Just as Hoss and Joe started to get up, the door opened again and Ben walked out.  Without a word, he helped Adam stand and motioned to the other boys to bring the blankets and pillows.  Inside the warm great room, Ben eased Adam down on the settee and propped him up with a couple of pillows, covering him with one of the blankets.  Hoss went to the kitchen and brought back a glass of water for Adam and Joe held it so Adam could catch his breath and sip it.

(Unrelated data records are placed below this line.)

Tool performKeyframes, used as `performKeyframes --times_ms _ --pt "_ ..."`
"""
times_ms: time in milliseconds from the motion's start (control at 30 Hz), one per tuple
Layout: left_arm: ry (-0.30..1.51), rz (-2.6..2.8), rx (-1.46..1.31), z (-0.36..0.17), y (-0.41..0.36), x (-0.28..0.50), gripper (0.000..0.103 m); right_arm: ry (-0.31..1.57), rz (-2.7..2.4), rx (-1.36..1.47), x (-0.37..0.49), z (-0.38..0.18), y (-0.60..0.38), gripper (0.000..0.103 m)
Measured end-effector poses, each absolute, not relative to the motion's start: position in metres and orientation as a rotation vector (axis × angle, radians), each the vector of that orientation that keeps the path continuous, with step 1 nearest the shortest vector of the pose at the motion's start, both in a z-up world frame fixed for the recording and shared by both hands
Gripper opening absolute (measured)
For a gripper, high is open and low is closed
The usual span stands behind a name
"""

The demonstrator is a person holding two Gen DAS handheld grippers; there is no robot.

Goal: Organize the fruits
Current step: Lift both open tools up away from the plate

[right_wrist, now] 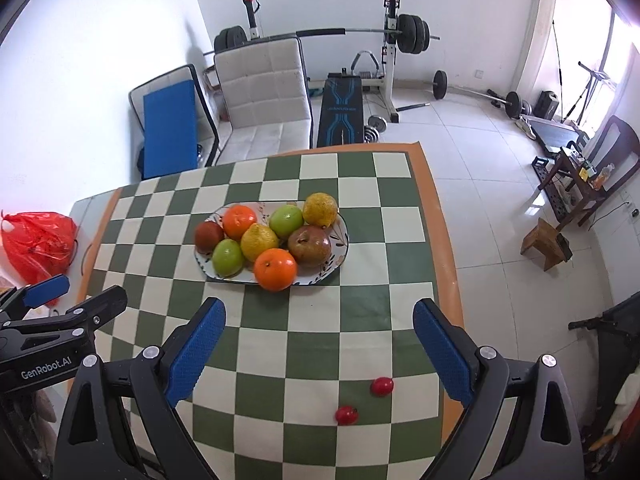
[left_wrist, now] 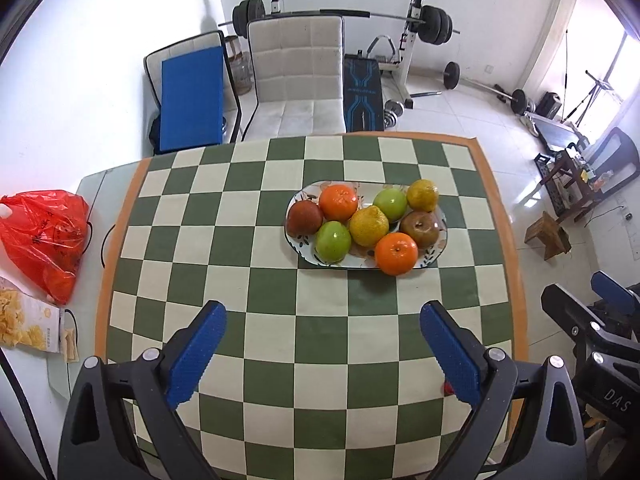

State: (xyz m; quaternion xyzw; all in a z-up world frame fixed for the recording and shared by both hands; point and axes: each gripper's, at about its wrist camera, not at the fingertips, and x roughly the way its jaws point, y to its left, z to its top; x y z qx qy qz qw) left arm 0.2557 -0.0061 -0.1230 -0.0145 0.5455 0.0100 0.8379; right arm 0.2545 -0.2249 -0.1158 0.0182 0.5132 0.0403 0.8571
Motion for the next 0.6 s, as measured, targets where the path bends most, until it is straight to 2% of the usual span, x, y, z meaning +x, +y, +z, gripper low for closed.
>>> performKeyframes --times_ms 600 --pt "1.016 -0.040 -0.012 -0.058 -0.018 0.184 0.099 0.950 0.093 0.045 0.166 -0.025 -0.226 0.097"
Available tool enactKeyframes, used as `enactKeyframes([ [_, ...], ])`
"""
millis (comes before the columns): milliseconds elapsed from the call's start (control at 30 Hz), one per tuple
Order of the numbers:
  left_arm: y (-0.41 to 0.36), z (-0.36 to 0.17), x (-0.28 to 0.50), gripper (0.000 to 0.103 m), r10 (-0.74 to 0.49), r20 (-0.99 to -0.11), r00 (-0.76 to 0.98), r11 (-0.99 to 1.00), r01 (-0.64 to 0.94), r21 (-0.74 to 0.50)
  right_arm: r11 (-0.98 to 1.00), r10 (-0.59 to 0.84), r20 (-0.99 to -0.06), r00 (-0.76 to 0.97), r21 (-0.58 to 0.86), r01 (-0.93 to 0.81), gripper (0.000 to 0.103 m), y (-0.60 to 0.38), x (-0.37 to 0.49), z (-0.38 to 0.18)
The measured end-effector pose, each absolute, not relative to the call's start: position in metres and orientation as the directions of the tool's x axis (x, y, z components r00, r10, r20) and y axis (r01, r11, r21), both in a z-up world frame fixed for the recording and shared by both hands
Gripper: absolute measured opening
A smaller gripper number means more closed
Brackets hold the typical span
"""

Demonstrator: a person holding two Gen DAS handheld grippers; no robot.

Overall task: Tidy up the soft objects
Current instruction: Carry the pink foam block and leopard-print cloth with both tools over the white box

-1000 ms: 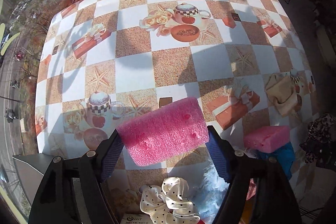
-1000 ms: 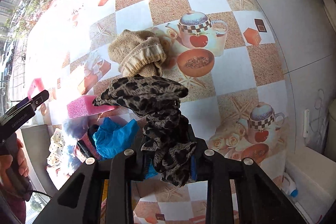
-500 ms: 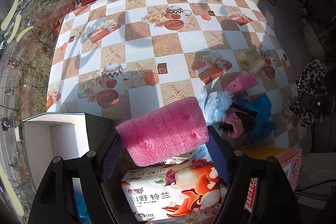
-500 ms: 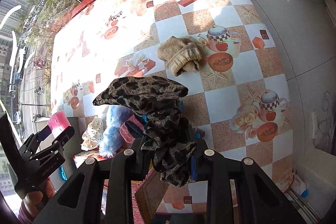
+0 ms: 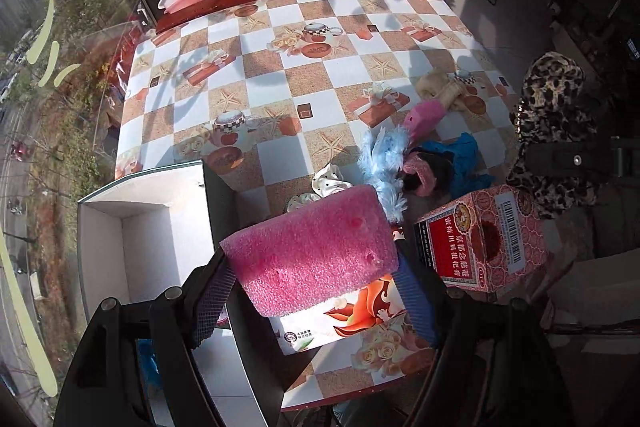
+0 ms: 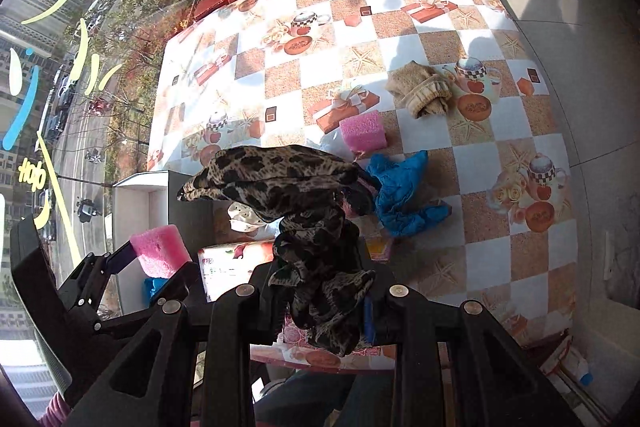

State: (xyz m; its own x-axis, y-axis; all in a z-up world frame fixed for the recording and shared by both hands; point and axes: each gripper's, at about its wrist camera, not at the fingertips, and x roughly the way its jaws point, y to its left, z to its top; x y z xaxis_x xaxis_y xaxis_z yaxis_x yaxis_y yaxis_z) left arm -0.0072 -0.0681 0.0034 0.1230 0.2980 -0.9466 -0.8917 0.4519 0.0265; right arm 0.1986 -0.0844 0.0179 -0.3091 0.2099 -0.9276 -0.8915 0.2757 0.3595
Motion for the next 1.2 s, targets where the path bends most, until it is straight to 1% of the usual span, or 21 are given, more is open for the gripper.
enactKeyframes([
  [300, -0.088, 0.021, -0.059, 0.079, 0.348, -0.933, 0.091, 0.360, -0.932, 0.043, 0.155, 0.163, -0.917, -0.363, 0.387, -0.909, 0.030, -0.088, 0.126, 0.021],
  [700, -0.103, 0.024, -0.125, 0.079, 0.367, -0.930, 0.036, 0.180, -0.983, 0.032, -0.019, 0.079, -0.919, -0.387, 0.387, -0.922, 0.030, -0.083, 0.051, 0.018],
  [1200, -0.112, 0.027, -0.170, 0.079, 0.381, -0.925, 0.007, 0.058, -0.998, 0.016, -0.157, 0.021, -0.927, -0.375, 0.367, -0.917, 0.030, -0.080, -0.005, 0.018],
])
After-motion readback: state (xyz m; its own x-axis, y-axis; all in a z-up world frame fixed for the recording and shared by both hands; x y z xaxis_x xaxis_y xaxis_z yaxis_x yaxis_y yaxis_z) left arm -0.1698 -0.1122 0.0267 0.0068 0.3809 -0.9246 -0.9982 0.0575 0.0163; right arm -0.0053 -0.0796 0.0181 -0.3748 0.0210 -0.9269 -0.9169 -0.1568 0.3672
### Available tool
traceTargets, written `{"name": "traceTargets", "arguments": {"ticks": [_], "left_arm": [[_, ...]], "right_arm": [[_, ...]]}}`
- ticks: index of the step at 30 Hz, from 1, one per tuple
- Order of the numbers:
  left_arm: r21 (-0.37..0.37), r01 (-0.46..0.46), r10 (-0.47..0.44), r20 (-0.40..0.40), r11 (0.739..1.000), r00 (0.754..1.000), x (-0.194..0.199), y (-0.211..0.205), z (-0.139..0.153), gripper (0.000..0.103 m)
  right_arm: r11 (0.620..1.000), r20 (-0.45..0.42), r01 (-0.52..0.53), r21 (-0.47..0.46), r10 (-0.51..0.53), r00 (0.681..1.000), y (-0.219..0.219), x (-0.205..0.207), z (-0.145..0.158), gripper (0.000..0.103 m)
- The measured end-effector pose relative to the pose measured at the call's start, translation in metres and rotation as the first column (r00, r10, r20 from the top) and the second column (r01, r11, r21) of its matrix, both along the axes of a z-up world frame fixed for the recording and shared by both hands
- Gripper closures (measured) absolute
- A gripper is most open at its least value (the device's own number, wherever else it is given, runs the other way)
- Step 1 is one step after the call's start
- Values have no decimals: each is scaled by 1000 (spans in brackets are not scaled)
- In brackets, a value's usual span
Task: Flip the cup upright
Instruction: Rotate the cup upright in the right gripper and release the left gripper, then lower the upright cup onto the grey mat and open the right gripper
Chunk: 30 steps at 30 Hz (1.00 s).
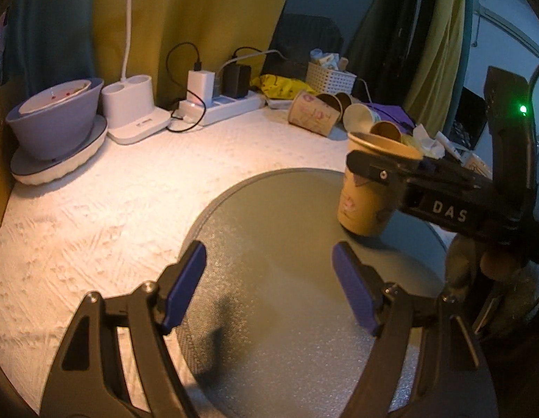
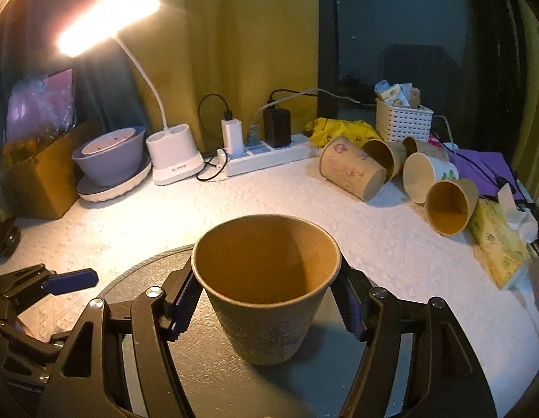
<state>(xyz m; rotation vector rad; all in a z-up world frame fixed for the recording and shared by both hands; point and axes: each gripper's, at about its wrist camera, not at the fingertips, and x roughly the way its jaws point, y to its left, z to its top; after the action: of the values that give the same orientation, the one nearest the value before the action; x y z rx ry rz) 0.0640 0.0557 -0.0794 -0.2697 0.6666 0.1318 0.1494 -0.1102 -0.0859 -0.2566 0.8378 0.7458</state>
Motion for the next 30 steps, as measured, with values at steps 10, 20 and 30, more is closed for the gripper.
{"name": "traceTargets", "arguments": {"ticks": [10, 20, 30], "left_arm": [[60, 13, -14, 31, 998, 999, -4, -11, 6, 27], [102, 32, -38, 59, 994, 998, -7, -21, 10, 27], [129, 57, -68, 80, 990, 994, -11, -30, 13, 26]], "right_arm": [[999, 9, 39, -39, -38, 999, -11, -1, 0, 31], [997, -5, 43, -65, -43, 999, -20, -11, 2, 26], [997, -27, 48, -66, -49, 998, -30, -21, 9, 26]]}}
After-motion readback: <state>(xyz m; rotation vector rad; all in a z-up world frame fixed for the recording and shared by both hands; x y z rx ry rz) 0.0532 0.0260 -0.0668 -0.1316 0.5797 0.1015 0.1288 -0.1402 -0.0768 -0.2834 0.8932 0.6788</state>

Adam waved them all back, but the three of them stood until he was breathing easily again, then they all sat down.  Ben looked at his three sons and growled, “Just what do you three think you were doing, sitting out in the cold with Adam coughing his head off?”

“Pa, I’m all right; it’s just a little cough.  Besides, the question is, what are you doing home?  You’re supposed to be at the Martins for New Year’s dinner.”

Ben looked sheepishly at his sons and confessed, “I didn’t think Adam ought to be alone on New Year’s Eve.  Looks like I had a little company in that view.  How come you two are home so early?”  Ben had no intention of admitting he had heard much of the conversation on the porch, having not gone to town at all; instead he had been reading quietly in the great room, unseen by his sons.  It always touched him deeply that the three boys, each with a different mother, could care so much for each other and still fight like they did sometimes.

He looked at the clock, and seeing the approach of midnight, reached into his cabinet to take out the fine crystal shot glasses there and a bottle of his very best brandy.  Shouting “Hop Sing,” he poured five brandies and offered one to each member of the family, including Hop Sing as he entered.  Hop Sing had brought a large tray filled with goodies, some sweet and some salty, to satisfy the big appetite, the slightly sick appetite, and the two in between.

The clock chimed out 1-2-3-4-5-6-7-8-9-10-11-12, and the men counted down each chime.  On the stroke of 12, they raised their glasses to toast each other and the New Year.  It didn’t really matter where they were; they were with the people who really mattered and the New Year looked good from there.